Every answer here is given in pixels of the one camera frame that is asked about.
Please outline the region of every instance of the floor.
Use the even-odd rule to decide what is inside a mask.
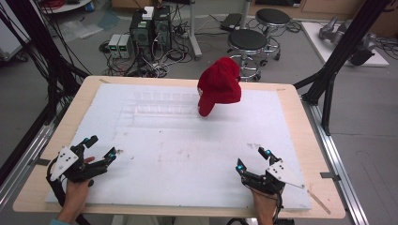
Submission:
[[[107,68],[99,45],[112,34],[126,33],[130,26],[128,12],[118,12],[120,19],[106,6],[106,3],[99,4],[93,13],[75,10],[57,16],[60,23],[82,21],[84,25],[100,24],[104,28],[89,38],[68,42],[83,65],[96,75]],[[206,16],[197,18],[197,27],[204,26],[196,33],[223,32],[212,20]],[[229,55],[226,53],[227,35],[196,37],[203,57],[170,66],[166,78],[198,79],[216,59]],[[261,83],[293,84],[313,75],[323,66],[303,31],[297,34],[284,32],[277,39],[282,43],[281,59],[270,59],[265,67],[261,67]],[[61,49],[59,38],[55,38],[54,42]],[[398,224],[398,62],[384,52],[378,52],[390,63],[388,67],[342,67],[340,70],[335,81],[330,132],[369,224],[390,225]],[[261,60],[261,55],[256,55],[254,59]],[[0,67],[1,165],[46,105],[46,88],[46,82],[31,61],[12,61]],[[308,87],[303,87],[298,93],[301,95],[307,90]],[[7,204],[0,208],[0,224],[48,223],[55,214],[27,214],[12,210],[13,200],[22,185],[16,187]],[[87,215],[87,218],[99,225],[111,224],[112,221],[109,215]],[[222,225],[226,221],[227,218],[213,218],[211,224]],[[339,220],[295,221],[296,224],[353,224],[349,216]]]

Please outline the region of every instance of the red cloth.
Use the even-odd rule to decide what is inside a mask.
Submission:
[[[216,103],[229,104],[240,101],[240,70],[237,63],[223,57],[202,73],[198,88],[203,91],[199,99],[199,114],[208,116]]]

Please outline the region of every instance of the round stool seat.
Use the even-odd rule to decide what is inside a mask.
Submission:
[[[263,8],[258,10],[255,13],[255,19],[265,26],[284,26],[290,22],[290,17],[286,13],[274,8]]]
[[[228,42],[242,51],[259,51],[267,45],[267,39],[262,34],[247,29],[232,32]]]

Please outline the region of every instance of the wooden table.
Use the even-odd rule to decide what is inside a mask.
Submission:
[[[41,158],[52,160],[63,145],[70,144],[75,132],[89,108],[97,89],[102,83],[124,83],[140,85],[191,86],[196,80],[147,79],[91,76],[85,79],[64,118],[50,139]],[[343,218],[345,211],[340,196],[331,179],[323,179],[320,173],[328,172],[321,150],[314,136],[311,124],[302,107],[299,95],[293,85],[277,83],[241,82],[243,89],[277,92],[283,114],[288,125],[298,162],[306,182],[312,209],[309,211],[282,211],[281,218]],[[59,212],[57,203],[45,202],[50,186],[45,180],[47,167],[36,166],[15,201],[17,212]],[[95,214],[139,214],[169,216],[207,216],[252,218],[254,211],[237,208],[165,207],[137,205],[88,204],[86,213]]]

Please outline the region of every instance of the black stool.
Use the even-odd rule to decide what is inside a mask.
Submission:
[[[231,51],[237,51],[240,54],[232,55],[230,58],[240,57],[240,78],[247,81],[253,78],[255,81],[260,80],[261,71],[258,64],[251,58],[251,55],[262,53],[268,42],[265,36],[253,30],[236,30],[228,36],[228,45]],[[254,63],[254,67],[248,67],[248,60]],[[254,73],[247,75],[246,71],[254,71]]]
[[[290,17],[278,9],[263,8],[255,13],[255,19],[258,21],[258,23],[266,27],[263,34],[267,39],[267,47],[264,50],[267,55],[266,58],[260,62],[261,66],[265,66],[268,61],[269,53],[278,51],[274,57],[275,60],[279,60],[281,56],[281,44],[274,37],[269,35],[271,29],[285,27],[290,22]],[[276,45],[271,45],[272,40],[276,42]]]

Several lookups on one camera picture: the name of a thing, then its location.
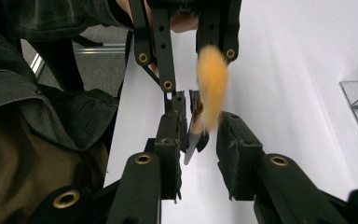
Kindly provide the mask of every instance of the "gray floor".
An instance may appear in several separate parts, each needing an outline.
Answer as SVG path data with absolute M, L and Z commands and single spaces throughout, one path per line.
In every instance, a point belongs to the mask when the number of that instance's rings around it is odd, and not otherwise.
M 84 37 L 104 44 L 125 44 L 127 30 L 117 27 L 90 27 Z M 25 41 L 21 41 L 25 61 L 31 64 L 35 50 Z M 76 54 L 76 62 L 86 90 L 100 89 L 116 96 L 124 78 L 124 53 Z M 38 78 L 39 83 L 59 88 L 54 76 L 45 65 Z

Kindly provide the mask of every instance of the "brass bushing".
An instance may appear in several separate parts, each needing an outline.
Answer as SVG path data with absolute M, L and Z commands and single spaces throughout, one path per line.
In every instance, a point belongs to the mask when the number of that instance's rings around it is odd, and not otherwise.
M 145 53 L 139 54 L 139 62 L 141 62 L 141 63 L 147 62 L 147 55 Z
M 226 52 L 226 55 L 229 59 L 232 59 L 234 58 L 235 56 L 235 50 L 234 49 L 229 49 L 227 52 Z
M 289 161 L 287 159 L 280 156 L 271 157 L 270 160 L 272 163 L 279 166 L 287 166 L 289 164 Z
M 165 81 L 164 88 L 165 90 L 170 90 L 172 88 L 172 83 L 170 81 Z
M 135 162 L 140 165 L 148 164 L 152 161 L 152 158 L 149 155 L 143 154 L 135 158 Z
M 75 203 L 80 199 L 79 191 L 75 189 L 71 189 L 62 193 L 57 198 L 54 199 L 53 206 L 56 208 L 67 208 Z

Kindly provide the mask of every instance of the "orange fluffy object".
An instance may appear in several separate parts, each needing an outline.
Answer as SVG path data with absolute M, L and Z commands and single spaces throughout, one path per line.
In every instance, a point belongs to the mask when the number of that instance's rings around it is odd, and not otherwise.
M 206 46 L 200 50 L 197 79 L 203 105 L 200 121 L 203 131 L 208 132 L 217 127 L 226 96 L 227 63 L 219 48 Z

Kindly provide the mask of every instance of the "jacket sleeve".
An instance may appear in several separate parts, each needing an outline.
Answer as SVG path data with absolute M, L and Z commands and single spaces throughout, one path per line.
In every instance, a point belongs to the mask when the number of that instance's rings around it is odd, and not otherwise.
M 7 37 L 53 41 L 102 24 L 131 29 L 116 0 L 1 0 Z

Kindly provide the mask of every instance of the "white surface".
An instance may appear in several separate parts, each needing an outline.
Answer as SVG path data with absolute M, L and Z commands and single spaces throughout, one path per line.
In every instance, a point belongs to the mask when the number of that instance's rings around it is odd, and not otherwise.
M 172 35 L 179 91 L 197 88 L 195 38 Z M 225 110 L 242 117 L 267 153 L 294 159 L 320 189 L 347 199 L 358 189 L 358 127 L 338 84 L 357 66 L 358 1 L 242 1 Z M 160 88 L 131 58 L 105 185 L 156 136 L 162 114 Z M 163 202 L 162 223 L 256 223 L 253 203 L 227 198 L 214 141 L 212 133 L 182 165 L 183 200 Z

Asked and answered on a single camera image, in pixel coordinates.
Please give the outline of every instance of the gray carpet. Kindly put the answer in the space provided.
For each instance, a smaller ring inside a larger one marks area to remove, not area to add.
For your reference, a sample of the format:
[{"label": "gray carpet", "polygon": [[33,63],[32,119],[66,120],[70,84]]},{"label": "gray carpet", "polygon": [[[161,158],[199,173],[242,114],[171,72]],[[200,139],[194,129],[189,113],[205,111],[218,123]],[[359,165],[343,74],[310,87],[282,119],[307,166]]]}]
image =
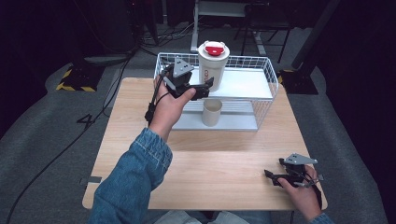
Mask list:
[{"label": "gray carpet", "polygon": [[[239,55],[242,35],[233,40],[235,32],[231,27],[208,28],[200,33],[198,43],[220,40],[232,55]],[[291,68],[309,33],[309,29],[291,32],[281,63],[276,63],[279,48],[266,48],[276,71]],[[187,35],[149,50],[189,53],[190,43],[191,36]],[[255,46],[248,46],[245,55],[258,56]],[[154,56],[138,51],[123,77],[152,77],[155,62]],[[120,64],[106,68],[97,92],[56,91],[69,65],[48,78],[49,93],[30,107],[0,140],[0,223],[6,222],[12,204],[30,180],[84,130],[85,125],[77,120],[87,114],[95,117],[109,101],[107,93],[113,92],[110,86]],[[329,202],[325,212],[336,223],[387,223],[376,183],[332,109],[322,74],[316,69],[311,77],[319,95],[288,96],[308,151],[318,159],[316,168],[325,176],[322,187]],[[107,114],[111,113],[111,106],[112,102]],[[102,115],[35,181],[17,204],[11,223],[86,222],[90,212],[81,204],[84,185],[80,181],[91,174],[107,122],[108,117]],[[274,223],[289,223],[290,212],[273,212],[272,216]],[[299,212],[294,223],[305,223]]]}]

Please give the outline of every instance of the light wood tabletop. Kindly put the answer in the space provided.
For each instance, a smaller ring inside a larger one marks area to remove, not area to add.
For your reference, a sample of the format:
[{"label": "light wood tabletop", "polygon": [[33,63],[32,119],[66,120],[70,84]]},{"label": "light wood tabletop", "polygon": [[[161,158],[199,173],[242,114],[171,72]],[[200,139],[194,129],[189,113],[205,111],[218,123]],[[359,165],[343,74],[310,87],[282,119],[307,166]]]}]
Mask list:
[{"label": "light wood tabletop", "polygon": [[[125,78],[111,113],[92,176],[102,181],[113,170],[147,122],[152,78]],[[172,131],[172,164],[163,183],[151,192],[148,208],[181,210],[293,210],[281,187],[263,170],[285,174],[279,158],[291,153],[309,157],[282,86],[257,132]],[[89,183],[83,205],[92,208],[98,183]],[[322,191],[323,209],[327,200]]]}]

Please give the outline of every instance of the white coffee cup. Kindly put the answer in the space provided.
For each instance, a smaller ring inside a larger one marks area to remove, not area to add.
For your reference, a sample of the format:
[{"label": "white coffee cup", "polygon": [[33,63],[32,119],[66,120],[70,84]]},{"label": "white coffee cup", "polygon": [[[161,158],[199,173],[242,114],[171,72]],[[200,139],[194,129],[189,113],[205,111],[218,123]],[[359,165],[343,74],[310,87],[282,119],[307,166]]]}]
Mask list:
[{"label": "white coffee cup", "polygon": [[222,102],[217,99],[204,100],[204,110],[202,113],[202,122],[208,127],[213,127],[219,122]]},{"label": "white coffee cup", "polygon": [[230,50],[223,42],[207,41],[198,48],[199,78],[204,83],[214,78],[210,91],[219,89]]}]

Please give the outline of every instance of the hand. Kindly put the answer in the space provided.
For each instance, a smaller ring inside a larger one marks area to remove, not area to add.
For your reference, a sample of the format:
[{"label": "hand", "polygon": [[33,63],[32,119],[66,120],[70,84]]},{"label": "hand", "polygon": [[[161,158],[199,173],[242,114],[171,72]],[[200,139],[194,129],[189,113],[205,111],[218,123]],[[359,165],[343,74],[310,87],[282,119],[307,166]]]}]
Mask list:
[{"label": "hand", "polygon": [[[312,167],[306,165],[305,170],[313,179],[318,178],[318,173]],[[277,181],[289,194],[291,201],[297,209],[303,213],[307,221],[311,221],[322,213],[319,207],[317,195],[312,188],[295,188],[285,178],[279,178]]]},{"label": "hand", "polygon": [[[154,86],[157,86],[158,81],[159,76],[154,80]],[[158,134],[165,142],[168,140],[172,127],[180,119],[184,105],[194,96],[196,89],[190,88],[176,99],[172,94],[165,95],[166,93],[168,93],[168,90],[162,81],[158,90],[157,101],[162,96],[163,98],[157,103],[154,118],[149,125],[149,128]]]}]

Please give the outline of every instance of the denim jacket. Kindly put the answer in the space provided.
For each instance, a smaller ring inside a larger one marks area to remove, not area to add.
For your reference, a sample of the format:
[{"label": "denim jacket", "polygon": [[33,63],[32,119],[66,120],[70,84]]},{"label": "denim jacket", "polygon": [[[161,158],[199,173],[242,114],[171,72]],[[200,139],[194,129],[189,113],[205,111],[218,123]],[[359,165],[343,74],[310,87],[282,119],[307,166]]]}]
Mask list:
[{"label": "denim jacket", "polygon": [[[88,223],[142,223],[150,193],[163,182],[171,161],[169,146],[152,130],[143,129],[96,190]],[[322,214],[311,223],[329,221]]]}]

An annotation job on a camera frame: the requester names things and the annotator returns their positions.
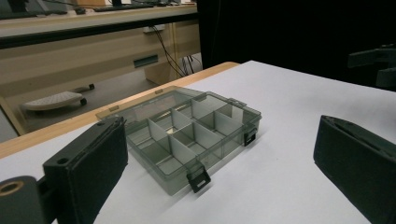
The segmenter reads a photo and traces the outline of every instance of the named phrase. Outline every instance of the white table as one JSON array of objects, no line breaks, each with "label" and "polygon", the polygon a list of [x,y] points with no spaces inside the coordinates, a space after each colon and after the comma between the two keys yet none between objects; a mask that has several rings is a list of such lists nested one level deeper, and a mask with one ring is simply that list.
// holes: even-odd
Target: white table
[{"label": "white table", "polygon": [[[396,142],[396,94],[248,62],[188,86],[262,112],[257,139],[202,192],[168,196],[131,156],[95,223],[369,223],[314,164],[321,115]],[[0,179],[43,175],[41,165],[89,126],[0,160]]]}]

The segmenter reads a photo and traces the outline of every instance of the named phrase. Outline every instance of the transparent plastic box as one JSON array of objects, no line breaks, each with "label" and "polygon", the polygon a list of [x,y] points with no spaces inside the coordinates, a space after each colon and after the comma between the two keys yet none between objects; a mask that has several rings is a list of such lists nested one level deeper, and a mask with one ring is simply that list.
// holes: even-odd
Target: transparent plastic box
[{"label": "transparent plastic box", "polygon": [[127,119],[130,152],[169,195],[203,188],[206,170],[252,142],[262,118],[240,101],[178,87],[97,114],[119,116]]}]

──────

- [WORK TO COMPLETE]
This task needs one value: the number of lines in the material above that contain the word "frame".

- [EXPECTED OUTPUT]
2